1773-05-20, de Voltaire [François Marie Arouet] à Jean Le Rond d'Alembert.

Ce que vous m'avés mandé est très vrai & beaucoup plus fort qu'on ne vous l'avait dit.
Ces conseils & ces souhaits ont été regardés comme une injure. Il vaudrait beaucoup mieux se corriger que de se fâcher. Il arrive fort souvent que ce qui devrait faire du bien ne produit que du mal. Que vous dirai-je, mon cher Philosophe?

Monsieur l'abbé, & Monsieur son valet
Sont faits égaux tous deux, comme de cire.

Il n'y a d'autre parti à prendre que celui de cultiver librement les Lettres & son jardin, & surtout l'amitié d'un coeur aussi bon que le vôtre & d'un esprit aussi éclairé. Je ris des folies des hommes & des miennes.
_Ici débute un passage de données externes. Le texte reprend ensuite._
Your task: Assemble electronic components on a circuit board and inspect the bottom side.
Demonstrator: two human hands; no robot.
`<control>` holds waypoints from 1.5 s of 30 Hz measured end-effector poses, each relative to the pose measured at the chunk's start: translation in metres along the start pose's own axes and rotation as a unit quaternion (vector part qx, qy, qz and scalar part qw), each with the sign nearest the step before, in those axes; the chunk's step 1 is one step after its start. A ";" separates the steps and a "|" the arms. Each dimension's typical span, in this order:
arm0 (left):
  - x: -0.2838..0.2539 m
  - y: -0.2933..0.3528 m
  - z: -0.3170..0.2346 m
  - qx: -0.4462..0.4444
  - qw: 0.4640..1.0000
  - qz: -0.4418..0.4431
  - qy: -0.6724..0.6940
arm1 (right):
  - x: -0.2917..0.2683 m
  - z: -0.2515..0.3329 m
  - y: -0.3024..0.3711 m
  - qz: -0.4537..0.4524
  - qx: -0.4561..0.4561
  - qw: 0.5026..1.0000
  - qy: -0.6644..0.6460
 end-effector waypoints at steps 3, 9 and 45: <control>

A propos de folies, on m'a mandé que la moitié de Paris croyait fermement, que ouï le rapport de M. De la Lande une comète passerait aujourd'hui 20e de mai au bord de notre globule& le mettrait en miettes. Il y a bien longtemps que les hommes font ce qu'ils peuvent pour le détruire & ils n'ont pu en venir à bout. Je vous avoue que je soupçonne un peu de ridicule dans l'idée de Neuton que la comète de 1680 avait acquis, en passant à un demi diamètre du soleil, un embrazement deux mille fois plus fort que celui du fer ardent.

Il me semble d'ailleurs que Messieurs de Paris jugent de toutes choses comme de la prétendue Comète que Mr de la Lande n'a point annoncée.

Je vous prie, quand vous le verrés, de lui faire mes très sincères compliments sur le gain de son procès conte l'ami Cogé. Ce Cogé n'a pas fait grand bien, à ce que je vois, au pecus de l'Université.

Je suis toujours bien malade. J'égaie mes maux par les sottises du genre humain. Je vous aime et je vous révère.

Mon cher ami, mon cher philosophe, vous n'aviez pas pu soupçonner le motif de cette méchanceté. Mais vous avez fort bien connu le caractère de la personne. Vous connaissez aussi celui de son maître, donc il faut cultiver son jardin & se taire.